Dataset items:
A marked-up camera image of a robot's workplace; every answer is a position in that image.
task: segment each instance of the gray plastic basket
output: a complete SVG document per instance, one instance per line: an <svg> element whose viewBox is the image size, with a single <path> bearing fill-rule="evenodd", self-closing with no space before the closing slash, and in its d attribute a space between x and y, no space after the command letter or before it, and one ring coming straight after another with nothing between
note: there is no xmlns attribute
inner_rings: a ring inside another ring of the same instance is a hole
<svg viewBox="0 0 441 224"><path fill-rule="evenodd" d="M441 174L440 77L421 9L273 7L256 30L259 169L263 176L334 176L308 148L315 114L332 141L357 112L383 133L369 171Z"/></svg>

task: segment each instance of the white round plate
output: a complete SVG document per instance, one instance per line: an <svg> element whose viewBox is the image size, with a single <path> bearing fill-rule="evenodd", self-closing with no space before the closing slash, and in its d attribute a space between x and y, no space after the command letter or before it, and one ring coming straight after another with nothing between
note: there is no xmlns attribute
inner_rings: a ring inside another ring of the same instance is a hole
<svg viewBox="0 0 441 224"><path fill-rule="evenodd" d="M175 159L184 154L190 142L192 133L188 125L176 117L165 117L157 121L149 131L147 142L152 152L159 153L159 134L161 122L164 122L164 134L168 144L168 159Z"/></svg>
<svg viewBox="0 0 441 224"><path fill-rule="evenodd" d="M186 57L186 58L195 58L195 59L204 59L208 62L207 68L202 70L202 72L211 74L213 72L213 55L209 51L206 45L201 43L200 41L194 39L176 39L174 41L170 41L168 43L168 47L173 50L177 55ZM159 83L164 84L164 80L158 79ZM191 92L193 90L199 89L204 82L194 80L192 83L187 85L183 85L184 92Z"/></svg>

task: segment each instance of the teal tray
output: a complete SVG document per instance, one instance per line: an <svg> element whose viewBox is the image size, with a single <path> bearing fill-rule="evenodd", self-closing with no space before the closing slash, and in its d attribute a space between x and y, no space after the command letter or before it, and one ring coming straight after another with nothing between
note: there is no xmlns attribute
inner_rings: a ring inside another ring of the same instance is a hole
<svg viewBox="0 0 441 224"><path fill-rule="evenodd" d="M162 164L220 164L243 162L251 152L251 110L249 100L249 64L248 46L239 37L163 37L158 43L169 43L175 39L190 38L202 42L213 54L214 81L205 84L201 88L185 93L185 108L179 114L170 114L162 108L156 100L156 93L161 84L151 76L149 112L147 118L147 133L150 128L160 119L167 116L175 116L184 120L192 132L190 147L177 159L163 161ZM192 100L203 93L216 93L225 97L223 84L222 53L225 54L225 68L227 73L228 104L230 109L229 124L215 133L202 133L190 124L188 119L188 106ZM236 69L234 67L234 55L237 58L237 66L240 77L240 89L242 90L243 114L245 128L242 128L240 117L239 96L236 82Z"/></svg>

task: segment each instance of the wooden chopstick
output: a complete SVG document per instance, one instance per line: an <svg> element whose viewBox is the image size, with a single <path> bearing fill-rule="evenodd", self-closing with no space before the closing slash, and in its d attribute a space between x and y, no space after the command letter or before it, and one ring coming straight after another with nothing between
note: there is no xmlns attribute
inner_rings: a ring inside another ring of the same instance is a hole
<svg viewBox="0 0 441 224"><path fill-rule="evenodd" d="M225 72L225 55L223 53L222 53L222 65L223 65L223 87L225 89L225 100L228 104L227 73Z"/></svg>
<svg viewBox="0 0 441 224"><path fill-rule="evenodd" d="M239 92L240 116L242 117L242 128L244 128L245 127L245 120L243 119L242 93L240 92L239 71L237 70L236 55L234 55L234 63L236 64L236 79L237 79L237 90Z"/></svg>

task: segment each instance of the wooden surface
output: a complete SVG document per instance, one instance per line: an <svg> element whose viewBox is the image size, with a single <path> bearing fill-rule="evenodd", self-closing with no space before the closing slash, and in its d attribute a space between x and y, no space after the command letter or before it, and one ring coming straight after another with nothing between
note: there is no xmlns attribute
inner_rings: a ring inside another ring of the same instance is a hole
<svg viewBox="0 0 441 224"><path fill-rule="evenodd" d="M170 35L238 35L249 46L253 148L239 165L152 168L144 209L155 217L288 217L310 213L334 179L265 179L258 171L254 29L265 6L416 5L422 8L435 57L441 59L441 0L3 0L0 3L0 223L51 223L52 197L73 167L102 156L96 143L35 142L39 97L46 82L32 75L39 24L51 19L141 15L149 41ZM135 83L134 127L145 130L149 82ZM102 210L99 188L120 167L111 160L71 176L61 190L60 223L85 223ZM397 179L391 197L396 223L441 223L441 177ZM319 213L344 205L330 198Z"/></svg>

→ **WORK TO COMPLETE**
Nothing should be changed: write out all of the data as is.

→ **EXPECTED ANSWER**
A marked-up camera image of a robot's workplace; every answer is a position in that image.
task: segment each instance of the gray plastic basket
output: a complete SVG document per instance, one instance per line: an <svg> element whose viewBox is the image size, with a single <path> bearing fill-rule="evenodd", self-closing with no space before the closing slash, and in its d attribute a space between x and y, no space after the command letter or before it, and one ring coming straight after another with nothing between
note: there is no xmlns attribute
inner_rings: a ring inside another ring of the same instance is a hole
<svg viewBox="0 0 441 224"><path fill-rule="evenodd" d="M441 174L440 77L421 9L273 7L256 30L259 169L263 176L334 176L308 148L315 114L332 141L357 112L383 133L369 171Z"/></svg>

task: segment each instance of the white round plate
output: a complete SVG document per instance, one instance per line: an <svg> element whose viewBox is the image size, with a single <path> bearing fill-rule="evenodd", self-closing with no space before the closing slash, and in its d attribute a space between x and y, no space after the command letter or before it, and one ring coming straight after another with nothing between
note: there is no xmlns attribute
inner_rings: a ring inside another ring of the same instance is a hole
<svg viewBox="0 0 441 224"><path fill-rule="evenodd" d="M175 159L184 154L190 142L192 133L188 125L176 117L165 117L157 121L149 131L147 142L152 152L159 153L159 134L161 122L164 122L164 134L168 144L168 159Z"/></svg>
<svg viewBox="0 0 441 224"><path fill-rule="evenodd" d="M186 57L186 58L195 58L195 59L204 59L208 62L207 68L202 70L202 72L211 74L213 72L213 55L209 51L206 45L201 43L200 41L194 39L176 39L174 41L170 41L168 43L168 47L173 50L177 55ZM159 83L164 84L164 80L158 79ZM191 92L193 90L199 89L204 82L194 80L192 83L187 85L183 85L184 92Z"/></svg>

task: segment each instance of the teal tray
output: a complete SVG document per instance, one instance per line: an <svg> element whose viewBox is the image size, with a single <path> bearing fill-rule="evenodd", self-closing with no space before the closing slash, and in its d attribute a space between x and y, no space after the command letter or before it, and one ring coming straight after another with nothing between
note: there is no xmlns attribute
inner_rings: a ring inside another ring of the same instance is a hole
<svg viewBox="0 0 441 224"><path fill-rule="evenodd" d="M162 164L220 164L243 162L251 152L251 110L249 100L249 64L248 46L239 37L163 37L158 43L169 43L175 39L190 38L202 42L213 54L214 81L205 84L201 88L185 93L185 108L179 114L170 114L162 108L156 100L156 93L161 84L151 76L149 112L147 118L147 133L150 128L160 119L167 116L175 116L184 120L192 132L190 147L177 159L163 161ZM192 100L203 93L216 93L225 97L223 84L222 53L225 54L225 68L227 73L228 104L230 109L229 124L215 133L202 133L190 124L188 119L188 106ZM236 69L234 67L234 55L237 58L237 66L240 77L240 89L242 90L243 114L245 128L242 128L240 117L239 96L236 82Z"/></svg>

task: segment each instance of the wooden chopstick
output: a complete SVG document per instance, one instance per line: an <svg> element whose viewBox is the image size, with a single <path> bearing fill-rule="evenodd", self-closing with no space before the closing slash, and in its d attribute a space between x and y, no space after the command letter or before it, and one ring coming straight after another with nothing between
note: there is no xmlns attribute
inner_rings: a ring inside another ring of the same instance is a hole
<svg viewBox="0 0 441 224"><path fill-rule="evenodd" d="M225 72L225 55L223 53L222 53L222 65L223 65L223 87L225 89L225 100L228 104L227 73Z"/></svg>
<svg viewBox="0 0 441 224"><path fill-rule="evenodd" d="M239 92L240 116L242 117L242 128L244 128L245 127L245 120L243 119L242 93L240 92L239 71L237 70L236 55L234 55L234 63L236 64L236 79L237 79L237 90Z"/></svg>

task: segment each instance of the wooden surface
output: a complete SVG document per instance, one instance per line: an <svg> element whose viewBox is the image size, with a single <path> bearing fill-rule="evenodd", self-closing with no space before the closing slash, and in its d attribute a space between x and y, no space after the command letter or before it, and one ring coming straight after another with nothing between
note: there is no xmlns attribute
inner_rings: a ring inside another ring of the same instance is a hole
<svg viewBox="0 0 441 224"><path fill-rule="evenodd" d="M170 35L238 35L249 46L253 148L239 165L152 168L144 209L155 217L288 217L310 213L334 179L265 179L258 171L254 29L265 6L416 5L422 8L435 57L441 59L441 0L3 0L0 3L0 223L51 223L52 197L73 167L102 156L96 143L35 142L39 97L46 82L32 75L39 24L51 19L141 15L149 41ZM135 83L134 127L145 130L149 82ZM102 210L99 188L120 167L111 160L71 176L61 190L60 223L85 223ZM397 179L391 197L396 223L441 223L441 177ZM319 213L344 205L330 198Z"/></svg>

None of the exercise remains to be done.